Task prompt: Transcribe every record that appears below, exactly and in full.

Data for analysis:
══════════════════════════════
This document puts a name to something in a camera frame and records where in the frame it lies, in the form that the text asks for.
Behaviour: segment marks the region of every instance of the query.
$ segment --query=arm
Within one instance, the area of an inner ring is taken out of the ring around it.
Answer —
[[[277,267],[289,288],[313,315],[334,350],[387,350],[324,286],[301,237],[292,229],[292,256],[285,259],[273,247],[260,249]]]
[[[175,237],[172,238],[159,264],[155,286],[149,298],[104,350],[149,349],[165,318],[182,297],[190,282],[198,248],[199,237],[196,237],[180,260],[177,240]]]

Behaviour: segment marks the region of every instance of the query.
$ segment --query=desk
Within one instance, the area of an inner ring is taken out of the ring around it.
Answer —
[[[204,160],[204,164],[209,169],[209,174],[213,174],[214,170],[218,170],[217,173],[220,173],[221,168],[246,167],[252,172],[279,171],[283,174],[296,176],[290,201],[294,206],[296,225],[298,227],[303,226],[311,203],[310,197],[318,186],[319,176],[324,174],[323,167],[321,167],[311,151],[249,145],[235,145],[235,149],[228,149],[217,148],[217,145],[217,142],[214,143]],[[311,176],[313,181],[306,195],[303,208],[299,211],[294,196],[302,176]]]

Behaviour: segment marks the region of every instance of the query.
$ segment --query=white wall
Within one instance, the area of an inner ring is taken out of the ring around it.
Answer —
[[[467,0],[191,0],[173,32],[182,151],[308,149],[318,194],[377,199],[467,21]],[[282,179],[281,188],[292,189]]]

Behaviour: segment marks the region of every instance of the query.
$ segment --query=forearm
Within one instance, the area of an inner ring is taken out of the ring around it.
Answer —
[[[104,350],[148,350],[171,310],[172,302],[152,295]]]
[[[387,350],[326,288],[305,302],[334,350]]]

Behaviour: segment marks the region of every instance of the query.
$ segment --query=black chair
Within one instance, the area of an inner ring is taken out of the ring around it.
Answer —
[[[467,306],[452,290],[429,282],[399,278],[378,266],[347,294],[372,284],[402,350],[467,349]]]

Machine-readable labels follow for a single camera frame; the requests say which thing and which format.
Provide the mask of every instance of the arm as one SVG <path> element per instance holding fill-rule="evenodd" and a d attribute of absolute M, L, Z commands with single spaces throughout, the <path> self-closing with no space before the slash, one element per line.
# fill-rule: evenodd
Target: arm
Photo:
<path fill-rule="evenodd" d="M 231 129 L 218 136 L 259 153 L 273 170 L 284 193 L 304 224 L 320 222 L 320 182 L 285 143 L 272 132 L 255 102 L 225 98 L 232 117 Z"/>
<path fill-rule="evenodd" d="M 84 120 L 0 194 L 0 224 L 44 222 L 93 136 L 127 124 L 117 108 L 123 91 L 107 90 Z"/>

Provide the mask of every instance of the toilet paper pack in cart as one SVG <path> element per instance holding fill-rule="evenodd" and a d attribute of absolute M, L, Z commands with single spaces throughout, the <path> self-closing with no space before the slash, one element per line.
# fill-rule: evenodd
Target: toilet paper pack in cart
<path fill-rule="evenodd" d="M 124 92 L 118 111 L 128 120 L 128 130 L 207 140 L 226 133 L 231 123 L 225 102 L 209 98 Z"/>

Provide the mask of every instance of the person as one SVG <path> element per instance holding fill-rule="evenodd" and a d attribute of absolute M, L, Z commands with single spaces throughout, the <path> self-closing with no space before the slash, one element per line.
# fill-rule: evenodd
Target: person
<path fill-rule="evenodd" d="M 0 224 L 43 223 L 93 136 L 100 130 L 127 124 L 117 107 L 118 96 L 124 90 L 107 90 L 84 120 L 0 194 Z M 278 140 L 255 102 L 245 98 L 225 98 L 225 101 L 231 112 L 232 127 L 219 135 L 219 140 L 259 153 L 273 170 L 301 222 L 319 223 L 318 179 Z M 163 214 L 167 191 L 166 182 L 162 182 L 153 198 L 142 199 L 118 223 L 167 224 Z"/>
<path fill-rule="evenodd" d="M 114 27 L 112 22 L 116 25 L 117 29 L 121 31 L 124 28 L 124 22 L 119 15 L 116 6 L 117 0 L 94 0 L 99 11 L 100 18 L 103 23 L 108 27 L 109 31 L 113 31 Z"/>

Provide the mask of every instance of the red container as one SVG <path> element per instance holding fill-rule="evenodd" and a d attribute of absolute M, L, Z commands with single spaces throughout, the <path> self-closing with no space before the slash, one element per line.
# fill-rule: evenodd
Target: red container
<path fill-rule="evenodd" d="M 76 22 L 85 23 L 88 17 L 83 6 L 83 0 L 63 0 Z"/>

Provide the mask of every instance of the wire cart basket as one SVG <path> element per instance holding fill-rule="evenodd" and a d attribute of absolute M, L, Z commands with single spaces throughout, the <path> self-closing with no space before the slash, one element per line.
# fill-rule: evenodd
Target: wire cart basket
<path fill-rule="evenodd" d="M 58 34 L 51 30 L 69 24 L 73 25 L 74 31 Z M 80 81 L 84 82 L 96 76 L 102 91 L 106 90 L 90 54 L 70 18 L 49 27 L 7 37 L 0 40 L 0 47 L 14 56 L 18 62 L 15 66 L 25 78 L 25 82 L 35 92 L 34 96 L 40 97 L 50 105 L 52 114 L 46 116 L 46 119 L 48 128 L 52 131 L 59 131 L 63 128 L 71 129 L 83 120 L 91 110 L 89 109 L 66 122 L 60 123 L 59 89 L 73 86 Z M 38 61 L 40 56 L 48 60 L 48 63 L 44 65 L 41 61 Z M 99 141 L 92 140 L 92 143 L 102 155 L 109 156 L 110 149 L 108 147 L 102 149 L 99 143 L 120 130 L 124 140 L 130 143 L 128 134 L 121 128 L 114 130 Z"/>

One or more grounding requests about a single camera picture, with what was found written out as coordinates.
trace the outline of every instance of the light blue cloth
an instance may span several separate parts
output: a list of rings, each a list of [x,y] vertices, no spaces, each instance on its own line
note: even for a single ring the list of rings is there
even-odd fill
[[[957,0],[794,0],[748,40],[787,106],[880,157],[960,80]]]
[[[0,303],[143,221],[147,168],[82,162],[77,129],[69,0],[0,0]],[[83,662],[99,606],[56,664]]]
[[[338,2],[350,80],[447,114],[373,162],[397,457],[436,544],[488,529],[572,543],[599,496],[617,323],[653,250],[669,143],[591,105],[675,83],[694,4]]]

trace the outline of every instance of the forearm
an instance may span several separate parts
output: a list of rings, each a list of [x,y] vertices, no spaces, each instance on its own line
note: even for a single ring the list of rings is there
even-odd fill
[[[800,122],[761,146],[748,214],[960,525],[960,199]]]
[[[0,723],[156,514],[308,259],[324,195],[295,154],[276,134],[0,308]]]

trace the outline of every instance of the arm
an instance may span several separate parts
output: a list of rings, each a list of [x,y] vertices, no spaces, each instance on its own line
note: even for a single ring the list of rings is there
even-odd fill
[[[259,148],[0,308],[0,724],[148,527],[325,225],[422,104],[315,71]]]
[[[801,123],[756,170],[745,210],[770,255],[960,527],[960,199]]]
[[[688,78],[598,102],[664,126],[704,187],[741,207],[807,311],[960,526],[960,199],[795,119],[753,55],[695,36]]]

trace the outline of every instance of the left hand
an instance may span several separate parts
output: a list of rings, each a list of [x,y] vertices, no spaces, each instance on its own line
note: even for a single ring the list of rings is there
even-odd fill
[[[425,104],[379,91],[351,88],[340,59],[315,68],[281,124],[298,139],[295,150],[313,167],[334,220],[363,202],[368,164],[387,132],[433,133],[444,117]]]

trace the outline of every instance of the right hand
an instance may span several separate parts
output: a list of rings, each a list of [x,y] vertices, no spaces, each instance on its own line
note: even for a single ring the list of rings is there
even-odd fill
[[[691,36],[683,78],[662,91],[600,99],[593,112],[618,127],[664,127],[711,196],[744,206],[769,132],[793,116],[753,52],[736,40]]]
══════════════════════════════
Output below:
This document puts a name to something in a camera frame and records where in the frame it lies, in the form that the text asks for.
Behaviour: segment marks the region of every instance of the query.
$ segment --query=arm
Within one instance, the area of an inner ring is taken out of the ring around it.
Answer —
[[[277,267],[289,288],[313,315],[334,350],[387,350],[324,286],[301,237],[292,229],[292,256],[285,259],[273,247],[260,249]]]
[[[175,237],[172,238],[159,264],[155,286],[149,298],[104,350],[149,349],[165,318],[182,297],[190,282],[198,248],[199,237],[196,237],[180,260],[177,240]]]

Behaviour: segment marks the region of every instance of the query.
$ segment --query=desk
Within one instance, the area of an inner ring is taken out of the ring around it.
Answer —
[[[204,160],[204,164],[209,169],[209,174],[213,174],[214,170],[218,170],[217,173],[220,173],[221,168],[246,167],[252,172],[279,171],[283,174],[296,176],[290,201],[294,206],[296,225],[298,227],[303,226],[311,203],[310,197],[318,186],[319,176],[324,174],[323,167],[321,167],[311,151],[249,145],[235,145],[235,149],[228,149],[217,148],[217,145],[217,142],[214,143]],[[311,176],[313,181],[306,195],[303,208],[299,211],[294,196],[302,176]]]

Behaviour: segment marks the region of every instance of the query.
$ segment --query=white wall
Within one instance, the area of an inner ring is taken out of the ring around it.
Answer —
[[[467,0],[191,0],[173,32],[182,151],[308,149],[318,194],[377,199],[467,21]],[[282,179],[281,188],[292,189]]]

Behaviour: segment marks the region of every instance of the query.
$ segment --query=forearm
Within one instance, the area of an inner ring is taken out of the ring around it.
Answer —
[[[104,350],[148,350],[171,310],[172,302],[152,295]]]
[[[387,350],[326,288],[305,302],[334,350]]]

Behaviour: segment marks the region of every instance of the query.
$ segment --query=black chair
Within one instance, the area of an inner ring is taken out of the ring around it.
Answer —
[[[467,306],[452,290],[429,282],[399,278],[378,266],[347,294],[372,284],[402,350],[467,349]]]

Machine-readable labels follow for a single camera frame; the requests say which thing and which format.
Provide the mask of every instance of the arm as one SVG <path> element per instance holding fill-rule="evenodd" and a d attribute of absolute M, L, Z commands with single spaces throughout, the <path> self-closing with no space before the slash, one element per line.
# fill-rule: evenodd
Target: arm
Photo:
<path fill-rule="evenodd" d="M 231 129 L 218 136 L 259 153 L 273 170 L 284 193 L 304 224 L 320 222 L 320 182 L 285 143 L 272 132 L 255 102 L 225 98 L 232 117 Z"/>
<path fill-rule="evenodd" d="M 84 120 L 0 194 L 0 224 L 44 222 L 93 136 L 127 124 L 117 108 L 123 91 L 107 90 Z"/>

Provide the mask of every instance of the toilet paper pack in cart as one SVG <path> element per instance holding fill-rule="evenodd" and a d attribute of absolute M, L, Z commands with single spaces throughout, the <path> self-closing with no space before the slash, one element per line.
# fill-rule: evenodd
Target: toilet paper pack in cart
<path fill-rule="evenodd" d="M 124 92 L 118 111 L 128 120 L 128 130 L 207 140 L 226 133 L 231 123 L 225 102 L 209 98 Z"/>

Provide the mask of every instance of the person as one SVG <path> element per instance holding fill-rule="evenodd" and a d attribute of absolute M, L, Z commands with single spaces throughout, the <path> self-closing with no space before the slash, one element per line.
# fill-rule: evenodd
Target: person
<path fill-rule="evenodd" d="M 0 224 L 43 223 L 93 136 L 100 130 L 127 124 L 117 107 L 118 96 L 124 90 L 107 90 L 84 120 L 0 194 Z M 278 140 L 255 102 L 245 98 L 225 98 L 225 101 L 231 112 L 232 127 L 219 135 L 219 140 L 259 153 L 273 170 L 301 222 L 319 223 L 318 179 Z M 163 214 L 167 191 L 166 182 L 162 182 L 153 198 L 142 199 L 118 223 L 167 224 Z"/>
<path fill-rule="evenodd" d="M 114 27 L 112 22 L 116 25 L 117 29 L 121 31 L 124 28 L 124 22 L 119 15 L 116 6 L 117 0 L 94 0 L 99 11 L 100 18 L 103 23 L 108 27 L 109 31 L 113 31 Z"/>

Provide the mask of every instance of the red container as one SVG <path> element per instance holding fill-rule="evenodd" and a d attribute of absolute M, L, Z commands with single spaces throughout, the <path> self-closing with no space before the slash, one element per line.
# fill-rule: evenodd
Target: red container
<path fill-rule="evenodd" d="M 76 22 L 85 23 L 88 17 L 83 6 L 83 0 L 63 0 Z"/>

Provide the mask of every instance of the wire cart basket as one SVG <path> element per instance holding fill-rule="evenodd" and a d attribute of absolute M, L, Z commands with single spaces throughout, the <path> self-closing with no space before the slash, one element per line.
# fill-rule: evenodd
Target: wire cart basket
<path fill-rule="evenodd" d="M 58 34 L 51 30 L 69 24 L 73 25 L 74 31 Z M 80 81 L 84 82 L 96 76 L 102 91 L 106 90 L 90 54 L 70 18 L 49 27 L 7 37 L 0 40 L 0 47 L 14 56 L 18 62 L 15 66 L 25 78 L 25 82 L 35 92 L 34 96 L 40 97 L 50 105 L 52 114 L 46 116 L 46 119 L 48 128 L 52 131 L 59 131 L 63 128 L 71 129 L 83 120 L 91 110 L 89 109 L 66 122 L 60 123 L 59 89 L 73 86 Z M 38 61 L 40 56 L 48 60 L 48 63 L 44 65 L 41 61 Z M 99 141 L 92 140 L 92 143 L 102 155 L 109 156 L 110 149 L 108 147 L 102 149 L 99 143 L 120 130 L 124 140 L 130 143 L 128 134 L 121 128 L 114 130 Z"/>

One or more grounding requests about a single camera picture, with what was found written out as coordinates.
trace the outline of every instance of the light blue cloth
an instance may span several separate parts
output: a list of rings, each a list of [x,y] vertices, no spaces, each instance on its own line
note: even for a single ring the list of rings is there
even-odd fill
[[[957,0],[794,0],[748,40],[787,106],[880,157],[960,80]]]
[[[0,303],[143,221],[147,168],[82,162],[77,129],[69,0],[0,0]],[[83,662],[99,606],[56,664]]]
[[[338,2],[350,80],[447,114],[373,162],[397,457],[436,544],[488,529],[572,543],[599,496],[617,323],[653,250],[669,143],[591,105],[675,83],[694,4]]]

trace the outline of every instance of the forearm
an instance may span several separate parts
output: a list of rings, each a list of [x,y] vertices, no spaces, each instance on its own line
note: even for a single ring the list of rings is there
even-odd fill
[[[800,122],[761,146],[748,214],[960,525],[960,199]]]
[[[0,723],[156,514],[308,259],[324,195],[295,154],[276,134],[0,308]]]

trace the outline of every instance of the arm
an instance may span several separate parts
output: a list of rings, each a list of [x,y] vertices, no spaces, each instance on its own line
note: even for a single ring the list of rings is there
even-odd fill
[[[259,148],[0,308],[0,724],[148,527],[325,225],[422,104],[315,71]]]
[[[801,123],[756,170],[745,210],[770,255],[960,527],[960,199]]]
[[[688,78],[598,102],[664,126],[704,187],[741,207],[807,311],[960,526],[960,199],[795,119],[753,55],[695,36]]]

trace the outline of every instance of the left hand
an instance may span several separate parts
output: a list of rings, each a list of [x,y] vertices, no spaces, each instance on its own line
note: even for a single ring the list of rings is there
even-odd fill
[[[425,104],[379,91],[351,88],[340,59],[315,68],[281,124],[298,139],[295,150],[313,167],[334,220],[363,202],[368,164],[387,132],[433,133],[444,117]]]

trace the outline of every instance of the right hand
an instance may span several separate parts
output: a list of rings, each a list of [x,y] vertices, no spaces, each instance on its own line
note: even for a single ring the list of rings is there
even-odd fill
[[[691,36],[683,78],[662,91],[600,99],[593,112],[618,127],[664,127],[711,196],[744,206],[769,132],[793,116],[753,52],[736,40]]]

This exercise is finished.